Failed to Communicate with Infrastructure Asset Server

chancenorris · November 1, 2018, 2:37am

Again, following the video on how to set up AWS Deadline Portal. Here are the steps taken so far…

Submit Maya Arnold job from Maya
Monitor Accepted Job
Create Deadline Infrastructure
Set Up limits for Usage Based License (Maya UBL)
Set Up Limits for Arnold (Arnold Local Licenses)
Right clicked on Deadline Infrastructure to create spot (Get the following error)

Error Message Start…

There was an error when attempting to communicate with the AWS Portal CentralServer on your infrastructure.

A possible cause of this error is the port 4001 being blocked on the machine runnning AWS Portal Link. Please un-block this port and try again. If that’s not the issue, there may be something wrong with either your infrastructure or your AWS user account permissions.

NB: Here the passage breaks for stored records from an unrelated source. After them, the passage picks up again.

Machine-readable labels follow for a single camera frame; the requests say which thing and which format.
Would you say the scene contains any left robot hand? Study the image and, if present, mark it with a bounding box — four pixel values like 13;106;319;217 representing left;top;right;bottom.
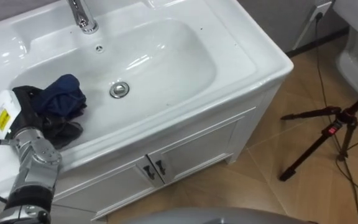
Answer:
0;85;84;151

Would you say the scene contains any dark blue cleaning cloth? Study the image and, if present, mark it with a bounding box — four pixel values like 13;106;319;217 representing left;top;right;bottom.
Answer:
31;73;88;124

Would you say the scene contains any chrome sink drain plug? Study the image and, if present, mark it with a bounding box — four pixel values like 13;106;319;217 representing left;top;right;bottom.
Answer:
109;81;131;100

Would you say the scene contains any chrome faucet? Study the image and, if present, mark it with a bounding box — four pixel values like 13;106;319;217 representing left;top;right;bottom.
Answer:
66;0;99;35

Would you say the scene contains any white washbasin vanity cabinet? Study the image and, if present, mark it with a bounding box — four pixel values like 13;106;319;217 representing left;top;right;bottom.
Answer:
0;0;295;222

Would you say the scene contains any white toilet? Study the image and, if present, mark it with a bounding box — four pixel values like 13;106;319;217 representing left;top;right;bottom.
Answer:
333;0;358;111

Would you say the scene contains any white cable conduit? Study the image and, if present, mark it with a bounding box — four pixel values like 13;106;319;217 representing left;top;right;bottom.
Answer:
291;14;318;51

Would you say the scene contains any thin black power cable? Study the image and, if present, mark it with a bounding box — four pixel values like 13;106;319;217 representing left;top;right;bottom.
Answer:
314;11;358;224

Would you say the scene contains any black camera tripod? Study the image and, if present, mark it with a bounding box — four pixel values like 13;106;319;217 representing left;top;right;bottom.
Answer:
278;83;358;182

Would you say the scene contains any white wall socket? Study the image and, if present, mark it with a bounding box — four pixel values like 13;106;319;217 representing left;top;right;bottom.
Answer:
309;1;333;22

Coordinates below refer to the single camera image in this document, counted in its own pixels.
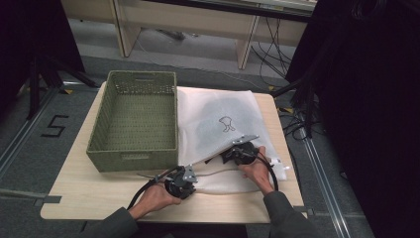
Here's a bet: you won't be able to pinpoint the green woven basket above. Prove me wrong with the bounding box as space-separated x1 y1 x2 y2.
86 69 179 174

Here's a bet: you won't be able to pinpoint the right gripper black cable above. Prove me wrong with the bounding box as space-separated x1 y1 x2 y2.
256 155 280 192

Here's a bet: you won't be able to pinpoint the black tripod stand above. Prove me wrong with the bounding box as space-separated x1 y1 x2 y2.
25 54 100 121

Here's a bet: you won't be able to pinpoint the white mesh laundry bag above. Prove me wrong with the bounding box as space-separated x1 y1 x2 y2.
176 86 289 196

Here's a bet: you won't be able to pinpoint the metal floor rail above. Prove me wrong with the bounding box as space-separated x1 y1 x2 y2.
301 137 352 238
0 86 62 179

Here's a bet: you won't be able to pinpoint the black curtain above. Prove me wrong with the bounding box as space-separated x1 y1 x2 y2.
285 0 420 238
0 0 86 112

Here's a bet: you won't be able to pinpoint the person's left hand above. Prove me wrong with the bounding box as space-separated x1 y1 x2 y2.
128 182 182 221

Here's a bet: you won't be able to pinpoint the person's right hand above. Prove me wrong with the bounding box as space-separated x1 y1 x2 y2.
238 146 275 196

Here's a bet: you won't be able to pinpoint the black floor cable bundle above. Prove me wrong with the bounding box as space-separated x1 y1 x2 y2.
250 17 295 85

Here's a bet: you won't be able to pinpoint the black light stand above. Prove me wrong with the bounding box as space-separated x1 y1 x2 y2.
271 31 333 140

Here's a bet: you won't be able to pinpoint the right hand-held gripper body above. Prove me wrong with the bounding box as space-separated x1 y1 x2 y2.
219 134 261 167

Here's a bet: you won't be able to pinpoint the tangled black cables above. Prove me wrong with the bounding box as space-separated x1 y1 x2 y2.
276 104 320 142

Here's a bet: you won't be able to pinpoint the white cord stopper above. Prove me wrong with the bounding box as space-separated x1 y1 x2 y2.
269 158 291 172

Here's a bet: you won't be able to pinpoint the beige wooden desk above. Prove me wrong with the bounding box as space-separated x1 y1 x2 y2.
60 0 319 70

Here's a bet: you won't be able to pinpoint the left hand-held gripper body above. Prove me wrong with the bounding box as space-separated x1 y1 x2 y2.
163 164 199 200

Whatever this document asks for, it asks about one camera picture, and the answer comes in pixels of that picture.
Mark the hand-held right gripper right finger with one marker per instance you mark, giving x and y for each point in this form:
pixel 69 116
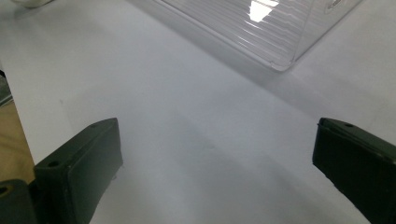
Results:
pixel 358 168

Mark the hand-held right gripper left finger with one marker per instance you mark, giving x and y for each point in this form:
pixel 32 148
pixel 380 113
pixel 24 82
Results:
pixel 77 174

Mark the clear plastic container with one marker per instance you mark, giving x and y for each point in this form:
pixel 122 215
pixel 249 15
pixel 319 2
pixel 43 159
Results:
pixel 255 34

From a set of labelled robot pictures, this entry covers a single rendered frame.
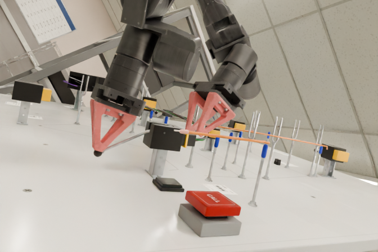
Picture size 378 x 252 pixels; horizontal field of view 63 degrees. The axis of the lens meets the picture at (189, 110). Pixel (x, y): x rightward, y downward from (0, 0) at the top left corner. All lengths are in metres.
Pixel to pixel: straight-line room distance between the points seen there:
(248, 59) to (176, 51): 0.20
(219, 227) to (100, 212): 0.14
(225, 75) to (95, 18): 7.79
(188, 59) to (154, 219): 0.23
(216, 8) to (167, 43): 0.26
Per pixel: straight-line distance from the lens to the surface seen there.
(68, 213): 0.37
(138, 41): 0.49
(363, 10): 2.83
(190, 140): 0.55
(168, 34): 0.47
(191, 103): 0.59
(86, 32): 8.21
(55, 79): 1.53
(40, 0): 8.31
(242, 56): 0.62
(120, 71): 0.48
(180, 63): 0.46
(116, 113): 0.49
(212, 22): 0.69
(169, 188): 0.48
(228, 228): 0.38
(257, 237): 0.41
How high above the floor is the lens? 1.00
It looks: 21 degrees up
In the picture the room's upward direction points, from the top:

Would you still like to start a Spot Fleet?

Error Message End …

Thanks,

Chance

chancenorris · November 1, 2018, 3:56am

Steps taken so far…

unblocked 4001
Turned off Firewall (didn’t help so I turned it back on)

Still getting same error

" There was an error when attempting to communicate with the AWS Portal CentralServer on your infrastructure."

I have the log file if you need it.

eamsler · November 1, 2018, 4:19pm

So we just got off the phone here and I wish I’d read this first, but is @cmoore helping you with this via the ticket system?

squeakybadger · November 22, 2018, 7:10pm

Hi,

I seem to be having this error now as well. Was working fine earlier in the week, but today I’m just getting the 4001 error when trying to start a spot fleet.

Updated to 10.0.22.3 to see if it happens, but still the same error (updated the iam policy as well)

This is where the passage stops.